Of course, as well as behaving differently from other babies, M Jr also looks different. Not massively different, mind you, but while most new borns resemble bug-eyed, hairy-eared little aliens regardless of their background, the older they get the more genetics come into play, and in M Jr’s case this manifests itself most obviously in a) her head and b) her hair. A typical Japanese head is flatter at the both the front and the back, where Westerners have longer noses and rounder skulls. A typical Asian baby, meanwhile, has a full head of jet-black hair, while a Western one’s is thin and wispy. Then again, most of the strangers who come up and coo over M Jr – and there are a lot, believe me – know that she’s mixed race simply by looking at her mum and dad.

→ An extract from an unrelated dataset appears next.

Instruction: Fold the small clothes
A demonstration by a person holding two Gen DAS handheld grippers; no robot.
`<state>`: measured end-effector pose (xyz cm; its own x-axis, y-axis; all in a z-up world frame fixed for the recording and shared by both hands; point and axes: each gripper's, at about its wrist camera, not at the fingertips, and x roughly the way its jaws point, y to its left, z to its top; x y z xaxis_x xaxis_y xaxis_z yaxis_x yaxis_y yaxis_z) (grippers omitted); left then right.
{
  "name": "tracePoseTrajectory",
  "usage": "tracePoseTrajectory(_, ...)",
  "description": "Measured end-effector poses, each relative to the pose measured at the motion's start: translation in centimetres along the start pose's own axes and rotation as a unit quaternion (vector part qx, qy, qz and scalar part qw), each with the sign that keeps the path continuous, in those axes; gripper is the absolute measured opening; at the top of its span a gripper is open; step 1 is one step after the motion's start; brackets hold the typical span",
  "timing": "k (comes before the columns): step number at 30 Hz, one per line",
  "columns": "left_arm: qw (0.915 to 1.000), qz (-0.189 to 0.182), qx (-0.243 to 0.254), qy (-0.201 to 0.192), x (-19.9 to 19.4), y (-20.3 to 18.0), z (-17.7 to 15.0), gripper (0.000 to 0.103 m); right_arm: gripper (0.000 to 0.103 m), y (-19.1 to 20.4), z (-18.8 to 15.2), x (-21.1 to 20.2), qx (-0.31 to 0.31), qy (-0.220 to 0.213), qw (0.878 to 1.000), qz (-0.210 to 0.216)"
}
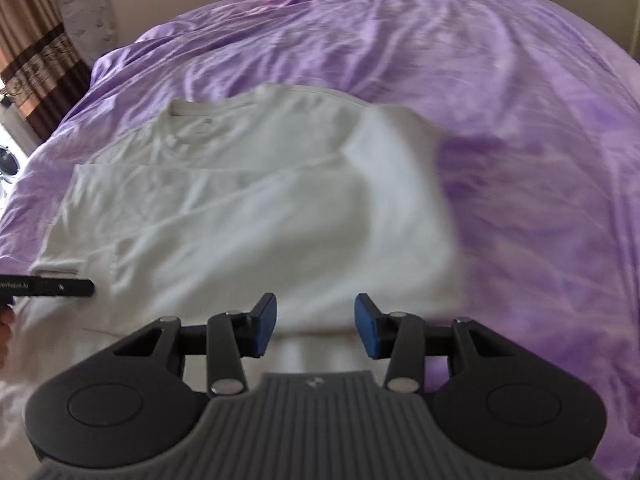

Among a total of around 1500 students at the five different junior high schools where I currently teach, probably five – and certainly no more than ten – are foreign or mixed-race, a situation that was mirrored in the small country town where I was brought up. Until I went to university as a twenty-three year old, my experience of meeting people from different racial backgrounds was limited to the waiting staff at the local Indian restaurant. In the same way, when I walk down the street where I now live, I stick out like an alfalfa sandwich in an Angus Steak House, and when I walk M Jr down the street in her pram or in her Ergo Baby sling, so does she – the only difference being that people are much less likely to smile at me and tell me that I’m cute.

It will be interesting to see how M Jr copes with her celebrity status as she grows up, but for the moment we are thoroughly enjoying parenthood, and looking forward to being bombarded with requests for presents when she learns to talk and turns two this time next year.